Stata 11 help for measure_option

help measure_option -------------------------------------------------------------------------------

Title

[MV] measure_option -- Option for similarity and dissimilarity measures

Syntax

command ..., ... measure(measure) ...

or

command ..., ... measure ...

measure description ------------------------------------------------------------------------- cont_measure similarity or dissimilarity measure for continuous data binary_measure similarity measure for binary data mixed_measure dissimilarity measure for a mix of binary and continuous data -------------------------------------------------------------------------

cont_measure description ------------------------------------------------------------------------- L2 Euclidean distance (Minkowski with argument 2) Euclidean alias for L2 L(2) alias for L2 L2squared squared Euclidean distance Lpower(2) alias for L2squared L1 absolute-value distance (Minkowski with argument 1) absolute alias for L1 cityblock alias for L1 manhattan alias for L1 L(1) alias for L1 Lpower(1) alias for L1 Linfinity maximum-value distance (Minkowski with infinite argument) maximum alias for Linfinity L(#) Minkowski distance with # argument Lpower(#) Minkowski distance with # argument raised to # power Canberra Canberra distance correlation correlation coefficient similarity measure angular angular separation similarity measure angle alias for angular -------------------------------------------------------------------------

binary_measure description ------------------------------------------------------------------------- matching simple matching similarity coefficient Jaccard Jaccard binary similarity coefficient Russell Russell and Rao similarity coefficient Hamann Hamann similarity coefficient Dice Dice similarity coefficient antiDice anti-Dice similarity coefficient Sneath Sneath and Sokal similarity coefficient Rogers Rogers and Tanimoto similarity coefficient Ochiai Ochiai similarity coefficient Yule Yule similarity coefficient Anderberg Anderberg similarity coefficient Kulczynski Kulczynski similarity coefficient Pearson Pearson's phi similarity coefficient Gower2 similarity coefficient with same denominator as Pearson -------------------------------------------------------------------------

mixed_measure description ------------------------------------------------------------------------- Gower Gower's dissimilarity coefficient -------------------------------------------------------------------------

Description

Several commands have options that allow you to specify a similarity or dissimilarity measure designated as measure in the syntax; see [MV] cluster, [MV] mds, [MV] discrim knn, and [MV] matrix dissimilarity. These options are documented here. Most analysis commands (e.g., cluster and mds) transform similarity measures to dissimilarity measures as needed.

Options

Measures are divided into those for continuous data, binary data, and a mix of continuous and binary measures. measure is not case sensitive. Full definitions are presented in Similarity and dissimilarity measures for continuous data, Similarity measures for binary data, and Dissimilarity measures for mixed data.

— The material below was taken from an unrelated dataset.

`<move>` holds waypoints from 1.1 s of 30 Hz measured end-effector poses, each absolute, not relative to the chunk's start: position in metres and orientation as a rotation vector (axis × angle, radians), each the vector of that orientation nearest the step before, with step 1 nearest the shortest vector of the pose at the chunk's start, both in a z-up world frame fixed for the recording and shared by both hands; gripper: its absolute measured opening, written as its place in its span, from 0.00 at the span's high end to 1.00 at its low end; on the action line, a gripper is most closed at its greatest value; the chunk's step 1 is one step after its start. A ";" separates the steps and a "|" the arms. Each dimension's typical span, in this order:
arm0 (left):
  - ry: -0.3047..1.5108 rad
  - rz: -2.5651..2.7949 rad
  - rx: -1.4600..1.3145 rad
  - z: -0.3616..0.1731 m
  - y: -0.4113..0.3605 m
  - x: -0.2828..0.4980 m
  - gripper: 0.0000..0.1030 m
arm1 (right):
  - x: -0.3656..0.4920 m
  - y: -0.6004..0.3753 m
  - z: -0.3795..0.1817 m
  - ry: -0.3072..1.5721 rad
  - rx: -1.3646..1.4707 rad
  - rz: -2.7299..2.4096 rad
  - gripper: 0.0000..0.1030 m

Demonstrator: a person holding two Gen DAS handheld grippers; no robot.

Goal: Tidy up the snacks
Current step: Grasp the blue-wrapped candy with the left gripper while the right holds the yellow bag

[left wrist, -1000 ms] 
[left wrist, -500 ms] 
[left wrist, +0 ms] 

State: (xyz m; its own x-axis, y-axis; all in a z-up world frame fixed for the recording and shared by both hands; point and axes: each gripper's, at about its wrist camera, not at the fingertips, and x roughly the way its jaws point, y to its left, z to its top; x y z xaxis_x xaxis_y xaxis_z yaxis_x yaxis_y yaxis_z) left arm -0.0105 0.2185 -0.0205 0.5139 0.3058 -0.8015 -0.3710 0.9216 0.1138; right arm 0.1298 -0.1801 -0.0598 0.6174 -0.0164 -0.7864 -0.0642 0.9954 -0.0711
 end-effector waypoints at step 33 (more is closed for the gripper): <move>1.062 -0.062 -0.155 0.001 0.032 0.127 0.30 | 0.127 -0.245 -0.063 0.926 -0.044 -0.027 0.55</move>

The similarity or dissimilarity measure is most often used to determine the similarity or dissimilarity between observations. However, sometimes the similarity or dissimilarity between variables is of interest.

Similarity and dissimilarity measures for continuous data

Here are the similarity and dissimilarity measures for continuous data available in Stata. In the following formulas, p represents the number of variables, N is the number of observations, and x_iv denotes the value of observation i for variable v. See [MV] measure_option for the formulas for the similarity and dissimilarity measures between variables (not presented here).

L2 (aliases Euclidean and L(2)) requests the Minkowski distance metric with argument 2

sqrt(sum((x_ia - x_ja)^2))

L2 is best known as Euclidean distance and is the default dissimilarity measure for discrim knn, mds, matrix dissimilarity, and all the cluster subcommands except for centroidlinkage, medianlinkage, and wardslinkage, which default to using L2squared; see [MV] discrim knn, [MV] mds, [MV] matrix dissimilarity, and [MV] cluster.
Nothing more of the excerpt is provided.